И выделил три темы: общая, профессиональная и личная жизнь. Что касалось первой, тут мнение Чехова категорично: «У нас нет политики, у нас нет ни общественной, ни кружковой, ни даже уличной жизни, наше городское существование бедно, однообразно, тягуче, неинтересно <…>» Что означало «нет»? Вообще нет? Получая отовсюду просьбы помочь городским библиотекам, принять участие в сборниках, издававшихся в пользу голодающих, малоимущих, пострадавших, больных, Чехов не мог отрицать общественную жизнь. Однако то были формы благотворительности. Усилия отдельных людей. Но не формы устойчивой традиционной гражданской жизни, общественного самосознания.
Этот вывод в словах Чехова: «<…> общие идеи, как неприменимые к настоящему, так же быстро расплываются и ускользают, как мысли о вечном блаженстве». В таком случае, обсуждать «общие идеи» — значит просто болтать. От этой болтовни, под любым идейным соусом, Чехов всегда уклонялся. Как-то сказал в 1890 году, что «на Руси страшная бедность по части фактов и страшное богатство всякого рода рассуждений».
Он не любил юбилейных торжеств, особенно по общезначимому поводу. И, будто продолжая разговор с Немировичем или свое размышление, записал три месяца спустя в дневнике: «19 февр. обед в „Континентале“ в память великой реформы. Скучно и нелепо. Обедать, пить шампанское, галдеть, говорить речи на тему о народном самосознании, о народной совести, свободе и т. п. в то время, когда кругом стола снуют рабы во фраках, те же крепостные, и на улице, на морозе ждут кучера, — это значит лгать святому духу».
В последние годы Чехов отстранился и от профессиональной среды. О чем написал Немировичу прямо: «Говорить о литературе? Но ведь мы о ней уже говорили… Каждый год одно и то же, одно и то же, и всё, что мы обыкновенно говорим о литературе, сводится к тому, кто написал лучше и кто хуже…» Интонация и построение этой фразы сходны с репликой главного героя пьесы «Дядя Ваня», которую Чехов той осенью готовил для сборника своих драматических сочинений. Войницкий с раздражением бросал матери: «Но мы уже пятьдесят лет говорим и говорим, и читаем брошюры. Пора бы уж и кончить». Работу над этой пьесой выдавали и другие письма этой поры. Может быть, поэтому Чехов не прямо, но отказался от скорой встречи с Немировичем. А не только потому, что избегал разговора о «Чайке».
Оставалась тема личной жизни — но в нее он не допускал никого.
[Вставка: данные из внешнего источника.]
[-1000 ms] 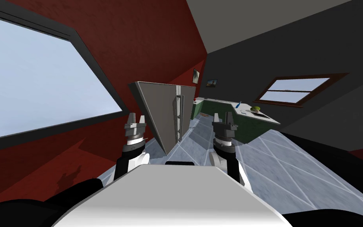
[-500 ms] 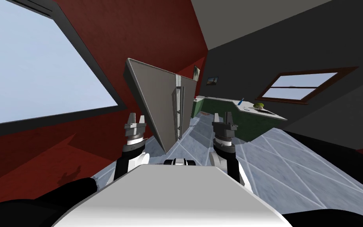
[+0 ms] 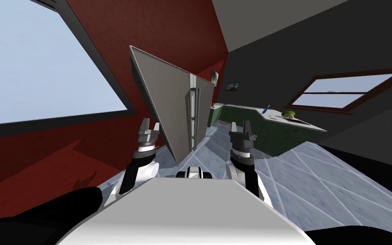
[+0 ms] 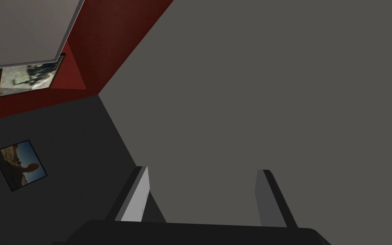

Природный характер, чувство юмора, инстинкт самосохранения — всё и всегда удерживало его от исповедей, признаний, душевных излияний. Мемуары и воспоминания современников сохранили реплики, шутки, короткие замечания, скупые рассказы Чехова. Но не развернутые монологи или подробные воспоминания Чехова о своем прошлом. И уж тем более не сплетни о ком бы то ни было. Это претило Чехову. Отсюда, конечно, ироническая зарисовка, которой он завершил тему «личной жизни» в письме Немировичу: «Мы боимся, что во время нашего разговора нас подслушает какой-нибудь некультурный эскимос, который нас не любит и которого мы тоже не любим; я лично боюсь, что мой приятель Сергеенко, ум которого тебе нравится, во всех вагонах и домах будет громко, подняв кверху палец, решать вопрос, почему я сошелся с N в то время, как меня любит Z».
Были в этом письме строки, выдававшие настроение Чехова. Это совет Немировичу, похожий на обращение к самому себе: «Короче <…>предоставь обстоятельства их собственному роковому, неумолимому течению, уповая на лучшее будущее».
Что-то изменилось в Чехове после 17 октября. Появилось поначалу еле заметное томление души, похожее на постоянную сердечную боль и какое-то глубокое безрадостное сиротство. В нем словно стало возрастать то чувство неизбежного, в котором когда-то, десять лет назад, он признался Григоровичу, пересказывая повторяющийся сон. Теперь это чувство неминуемого, неотвратимого, чувство перехода стало проступать в письмах.
Одному из современников Чехов показался в это время глубоко несчастным, но «не по внешним обстоятельствам», а «по трагической тени, омрачающей <…> ум, сердце, настроение». В начале декабря он написал Суворину: «Если весной война, то я пойду. В последние 1 ½ — 2 года в моей личной жизни было столько всякого рода происшествий <…> что мне ничего не остается, как ехать на войну, на манер Вронского — только, конечно, не сражаться, а лечить. <…> хоть брось, так скверно».